Eine Kleine Vectorized Classification

For the new version of my SIMD Zig parser I gave a talk about on October 10, I came up with a slightly better technique for Vectorized Classification than the one used by Langdale and Lemire (2019) for simdjson, in that it stacks slightly better.

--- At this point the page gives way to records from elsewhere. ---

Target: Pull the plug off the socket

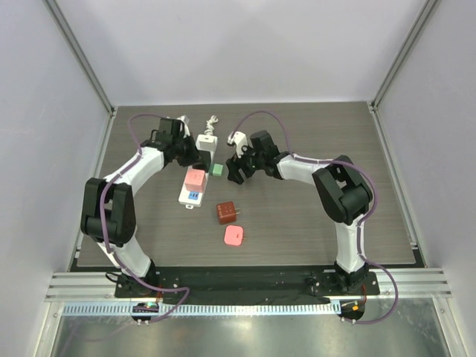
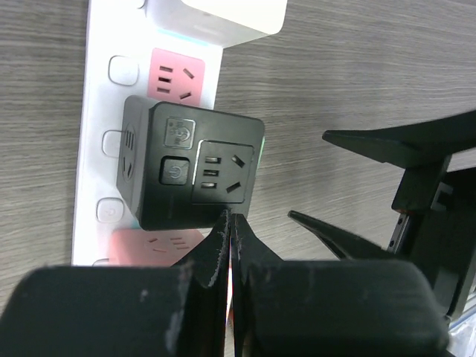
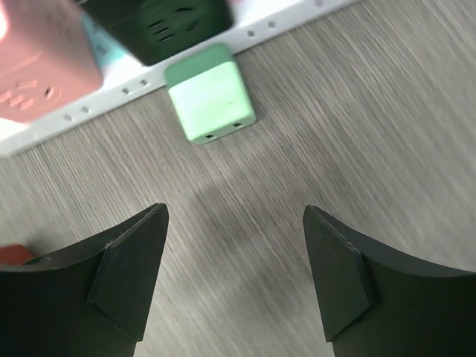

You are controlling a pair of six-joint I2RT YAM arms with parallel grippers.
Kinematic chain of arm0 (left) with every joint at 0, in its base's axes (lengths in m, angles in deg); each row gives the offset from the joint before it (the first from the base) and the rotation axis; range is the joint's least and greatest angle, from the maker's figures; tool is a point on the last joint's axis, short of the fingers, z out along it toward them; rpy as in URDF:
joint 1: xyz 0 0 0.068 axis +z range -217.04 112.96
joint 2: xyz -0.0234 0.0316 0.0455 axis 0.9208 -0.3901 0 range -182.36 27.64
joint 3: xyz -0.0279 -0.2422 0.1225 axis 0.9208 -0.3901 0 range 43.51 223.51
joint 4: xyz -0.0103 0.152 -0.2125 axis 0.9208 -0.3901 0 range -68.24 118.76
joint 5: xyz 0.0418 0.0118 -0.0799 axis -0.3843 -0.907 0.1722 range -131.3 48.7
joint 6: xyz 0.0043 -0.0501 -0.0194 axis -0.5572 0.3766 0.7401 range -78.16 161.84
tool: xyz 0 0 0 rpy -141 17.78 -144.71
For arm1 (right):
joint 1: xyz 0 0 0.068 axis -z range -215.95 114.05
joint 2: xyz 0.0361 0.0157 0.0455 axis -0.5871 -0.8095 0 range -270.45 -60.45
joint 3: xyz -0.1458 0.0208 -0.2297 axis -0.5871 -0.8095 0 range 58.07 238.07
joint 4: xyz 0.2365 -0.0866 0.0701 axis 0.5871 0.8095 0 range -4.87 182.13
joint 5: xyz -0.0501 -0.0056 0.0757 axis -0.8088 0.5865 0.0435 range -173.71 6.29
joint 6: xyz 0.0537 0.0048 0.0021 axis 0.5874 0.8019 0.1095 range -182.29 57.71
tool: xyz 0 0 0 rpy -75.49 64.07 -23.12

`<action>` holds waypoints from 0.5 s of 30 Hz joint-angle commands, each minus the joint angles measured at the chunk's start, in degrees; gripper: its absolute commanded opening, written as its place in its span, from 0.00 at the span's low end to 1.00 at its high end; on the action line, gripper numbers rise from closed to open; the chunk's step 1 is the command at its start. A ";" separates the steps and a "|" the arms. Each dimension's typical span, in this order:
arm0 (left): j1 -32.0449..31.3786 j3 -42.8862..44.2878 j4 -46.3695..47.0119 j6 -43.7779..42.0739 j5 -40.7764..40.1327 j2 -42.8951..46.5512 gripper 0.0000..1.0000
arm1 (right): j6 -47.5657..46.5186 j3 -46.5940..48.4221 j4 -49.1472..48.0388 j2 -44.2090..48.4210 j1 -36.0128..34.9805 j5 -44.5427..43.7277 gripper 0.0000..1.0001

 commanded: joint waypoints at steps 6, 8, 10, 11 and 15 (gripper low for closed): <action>0.45 2.97 -0.76 0.92 -0.06 -1.58 0.00 | -20.25 6.88 3.54 -3.49 -1.57 3.21 0.76; 0.45 2.89 -0.32 1.36 0.20 -0.97 0.00 | -20.78 9.25 3.98 -5.69 -2.18 3.03 0.75; 0.36 2.54 0.30 1.45 0.29 -0.62 0.00 | -21.92 11.53 4.42 -6.92 -2.89 2.60 0.75; 0.53 2.54 0.38 1.54 0.12 -0.61 0.00 | -22.01 12.32 4.42 -7.54 -3.50 2.42 0.75; 1.41 2.89 0.38 2.33 0.99 -1.66 0.00 | -22.10 16.46 6.80 -10.44 -4.38 2.07 0.75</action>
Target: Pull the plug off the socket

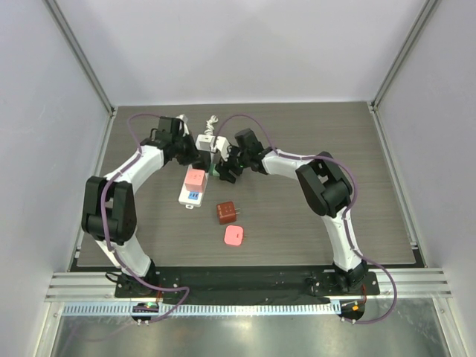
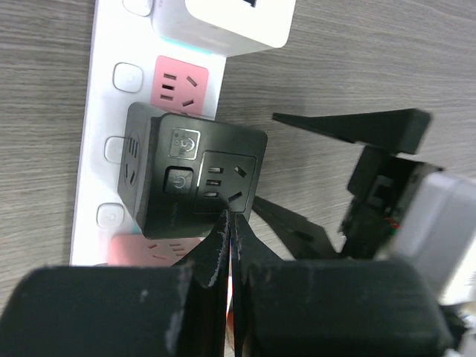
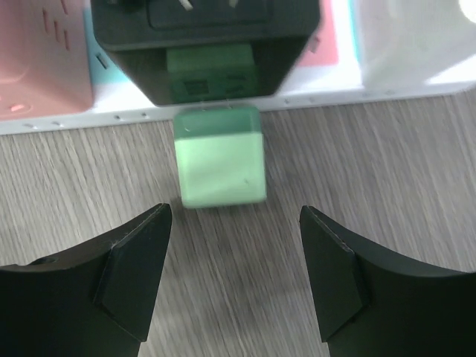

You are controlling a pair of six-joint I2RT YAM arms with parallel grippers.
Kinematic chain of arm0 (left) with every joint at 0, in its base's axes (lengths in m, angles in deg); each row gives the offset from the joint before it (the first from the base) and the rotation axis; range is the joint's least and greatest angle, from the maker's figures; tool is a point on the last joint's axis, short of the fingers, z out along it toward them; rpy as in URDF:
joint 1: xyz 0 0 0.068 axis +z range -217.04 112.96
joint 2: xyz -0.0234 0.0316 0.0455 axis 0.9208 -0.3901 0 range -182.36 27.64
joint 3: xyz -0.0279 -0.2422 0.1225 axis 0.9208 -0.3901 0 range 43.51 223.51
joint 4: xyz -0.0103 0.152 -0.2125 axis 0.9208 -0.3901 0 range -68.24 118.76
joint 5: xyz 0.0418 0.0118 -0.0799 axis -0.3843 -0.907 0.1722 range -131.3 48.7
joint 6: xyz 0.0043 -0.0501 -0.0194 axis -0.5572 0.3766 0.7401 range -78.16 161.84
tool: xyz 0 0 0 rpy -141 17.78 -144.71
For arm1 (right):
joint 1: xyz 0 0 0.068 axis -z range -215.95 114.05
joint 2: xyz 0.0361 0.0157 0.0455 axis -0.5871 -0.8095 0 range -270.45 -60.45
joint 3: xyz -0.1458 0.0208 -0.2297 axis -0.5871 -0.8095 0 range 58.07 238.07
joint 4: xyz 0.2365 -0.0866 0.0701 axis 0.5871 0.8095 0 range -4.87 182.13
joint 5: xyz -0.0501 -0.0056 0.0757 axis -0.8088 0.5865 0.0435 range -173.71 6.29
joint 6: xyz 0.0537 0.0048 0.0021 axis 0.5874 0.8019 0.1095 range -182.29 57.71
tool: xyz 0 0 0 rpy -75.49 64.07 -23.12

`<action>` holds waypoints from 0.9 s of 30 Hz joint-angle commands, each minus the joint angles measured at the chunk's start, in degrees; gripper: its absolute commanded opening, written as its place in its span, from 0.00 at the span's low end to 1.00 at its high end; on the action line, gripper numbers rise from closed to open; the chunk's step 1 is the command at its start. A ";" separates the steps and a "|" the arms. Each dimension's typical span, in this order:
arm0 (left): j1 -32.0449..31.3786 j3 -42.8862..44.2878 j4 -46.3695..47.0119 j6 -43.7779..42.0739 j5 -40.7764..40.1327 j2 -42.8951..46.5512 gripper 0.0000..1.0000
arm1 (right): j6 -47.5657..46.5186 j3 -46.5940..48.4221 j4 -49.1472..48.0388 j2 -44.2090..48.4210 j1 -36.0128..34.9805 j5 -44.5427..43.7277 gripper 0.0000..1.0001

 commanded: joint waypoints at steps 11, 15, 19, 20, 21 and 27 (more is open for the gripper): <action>1.64 1.75 1.04 1.90 2.69 -1.79 0.00 | -1.16 8.62 0.94 -5.64 -2.38 0.65 0.69; 1.64 1.84 0.78 1.90 2.25 -2.40 0.00 | -1.16 8.62 0.85 -6.17 -2.55 0.21 0.66; 1.64 2.19 -0.10 1.98 1.19 -3.28 0.00 | -0.63 8.44 0.94 -6.26 -2.55 -0.49 0.60; 1.64 2.36 -0.53 1.98 0.58 -3.63 0.00 | -0.63 8.44 0.94 -6.17 -2.55 -0.41 0.54; 1.72 2.45 -0.80 1.90 0.23 -3.81 0.00 | -0.54 8.36 1.03 -6.08 -2.55 -0.32 0.52; 1.64 2.72 -3.52 1.37 -3.90 -5.56 0.00 | -0.45 8.88 2.60 -6.17 -2.55 0.30 0.24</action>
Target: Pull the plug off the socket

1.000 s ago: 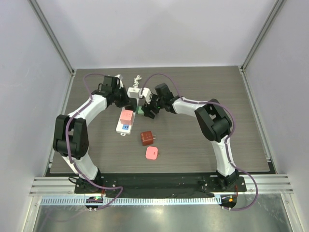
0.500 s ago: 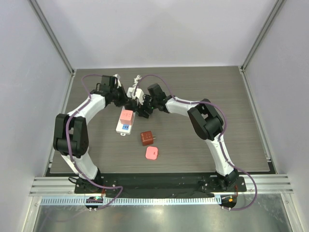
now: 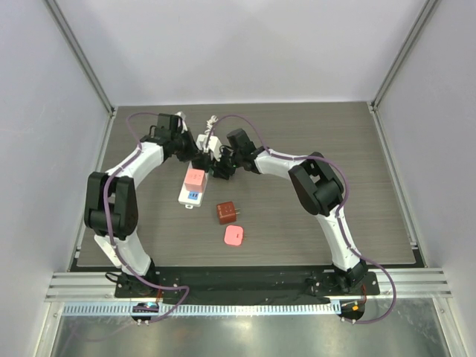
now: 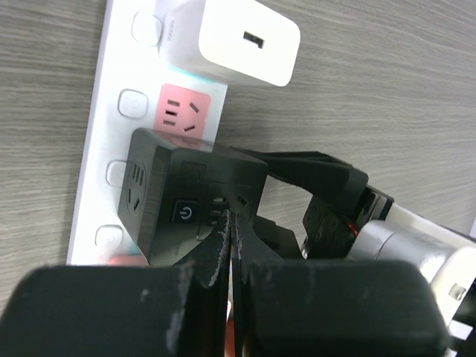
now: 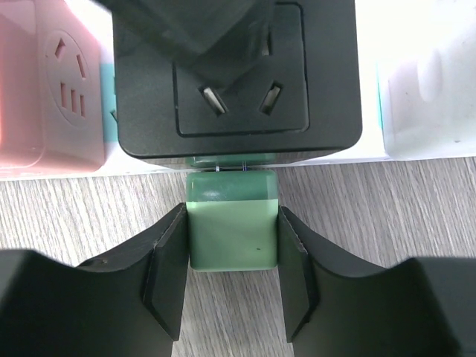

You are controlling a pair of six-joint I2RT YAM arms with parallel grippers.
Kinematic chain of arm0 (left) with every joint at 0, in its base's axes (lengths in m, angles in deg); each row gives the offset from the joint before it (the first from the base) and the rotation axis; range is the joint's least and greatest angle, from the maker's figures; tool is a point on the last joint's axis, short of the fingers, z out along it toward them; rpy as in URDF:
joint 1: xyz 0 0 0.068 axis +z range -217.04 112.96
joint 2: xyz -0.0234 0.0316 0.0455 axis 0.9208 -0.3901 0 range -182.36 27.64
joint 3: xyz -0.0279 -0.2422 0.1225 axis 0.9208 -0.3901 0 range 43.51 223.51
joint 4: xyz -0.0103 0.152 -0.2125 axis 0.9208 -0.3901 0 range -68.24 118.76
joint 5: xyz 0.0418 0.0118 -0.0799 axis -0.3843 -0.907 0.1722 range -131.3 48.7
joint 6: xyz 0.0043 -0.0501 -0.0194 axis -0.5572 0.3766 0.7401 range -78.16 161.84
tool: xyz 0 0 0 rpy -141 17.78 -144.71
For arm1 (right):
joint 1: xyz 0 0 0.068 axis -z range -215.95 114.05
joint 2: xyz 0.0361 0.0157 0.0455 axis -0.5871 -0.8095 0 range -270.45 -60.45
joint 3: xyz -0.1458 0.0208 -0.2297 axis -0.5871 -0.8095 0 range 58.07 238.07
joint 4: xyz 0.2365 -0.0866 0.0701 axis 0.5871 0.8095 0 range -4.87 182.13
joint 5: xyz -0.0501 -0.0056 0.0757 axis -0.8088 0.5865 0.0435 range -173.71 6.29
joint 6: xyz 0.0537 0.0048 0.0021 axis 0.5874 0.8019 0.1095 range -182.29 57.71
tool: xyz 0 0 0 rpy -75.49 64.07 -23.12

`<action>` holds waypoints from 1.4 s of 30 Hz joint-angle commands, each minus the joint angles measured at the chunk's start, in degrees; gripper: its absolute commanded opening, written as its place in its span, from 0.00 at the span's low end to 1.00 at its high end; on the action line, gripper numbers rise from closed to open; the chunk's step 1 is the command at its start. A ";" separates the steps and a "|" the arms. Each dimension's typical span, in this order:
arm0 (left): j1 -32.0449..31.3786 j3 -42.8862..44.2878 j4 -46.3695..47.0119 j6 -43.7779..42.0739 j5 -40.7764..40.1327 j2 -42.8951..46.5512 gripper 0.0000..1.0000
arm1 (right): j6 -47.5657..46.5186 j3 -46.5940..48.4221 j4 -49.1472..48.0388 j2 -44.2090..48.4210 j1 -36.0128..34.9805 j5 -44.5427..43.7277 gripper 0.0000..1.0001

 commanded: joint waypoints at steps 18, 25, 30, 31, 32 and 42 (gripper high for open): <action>-0.97 0.68 -6.20 -5.63 -10.79 -6.94 0.00 | -4.65 -0.43 6.92 0.37 0.38 -5.26 0.01; -2.11 -0.11 -6.82 -6.07 -14.23 -7.56 0.00 | -5.00 -2.81 6.40 1.69 0.73 -6.67 0.01; -2.38 0.25 -7.17 -6.24 -15.54 -8.17 0.00 | -2.72 -4.21 6.22 2.57 1.34 -3.25 0.01; -2.38 0.33 -7.43 -6.33 -16.15 -8.17 0.00 | -2.37 -4.57 6.05 2.66 1.35 -3.32 0.01; -2.38 0.33 -7.52 -6.59 -16.25 -8.35 0.00 | -1.67 -4.83 5.70 2.92 1.35 -3.41 0.01; -2.38 0.25 -8.05 -7.12 -18.71 -10.11 0.00 | 0.45 -10.10 0.95 6.08 1.43 -6.40 0.01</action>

Vectorized Classification solves the problem of quickly mapping some bytes to some sets. For my use case, I just want to figure out which characters in a vector called chunk match any of the following:

const single_char_ops = [_]u8{ '~', ':', ';', '[', ']', '?', '(', ')', '{', '}', ',' };

To do this, I create a shuffle vector that we will pass into the table parameter of vpshufb. vpshufb is an x86-64 instruction that takes a table vector and an indices vector, and returns a vector where the value at position i becomes table[indices[i]] for each 16-byte section of the table and indices. Depending on how new a machine is, this allows us to lookup 32 or 64 bytes simultaneously into a 16-byte lookup table (one could also use a different 16-byte table for each 16-byte chunk, but typically we duplicate the same 16-byte table for each chunk). Here is how it is depicted on officedaytime.com:

An image depicting a vpshufb instruction. It is shown looking up 32 indices into a 32 byte vector. Each half of these vectors are operated on separately. That means the first 16 byte indices only look at the first 16 bytes in the table vector, and the second 16 byte indices only look at the second 16 bytes in the table vector.

Here is the table generator:

comptime var table: @Vector(16, u8) = @splat(0);
inline for (single_char_ops) |c|
	table[c & 0xF] |= 1 << (c >> 4);

As you can see, the index we store data at is c & 0xF where c is each of { '~', ':', ';', '[', ']', '?', '(', ')', '{', '}', ',' }. The data we associate with the low nibble given by c & 0xF is 1 << (c >> 4). This takes the upper nibble, and then shifts 1 left by that amount. This allows us to store up to 8 valid upper nibbles (corresponding to the number of bits in a byte), in the range $\footnotesize \left[0,\ 7\right]$ . This isn’t quite $\footnotesize \left[0,\ 15\right]$ , the actual range of a nibble (4 bits), but for our use-case, we only are matching ascii characters, so this limitation does not affect us. Then we just have to do the same transform 1 << (c >> 4) on the data in chunk and do a bitwise & to test if the upper nibble we found matches one of the valid options.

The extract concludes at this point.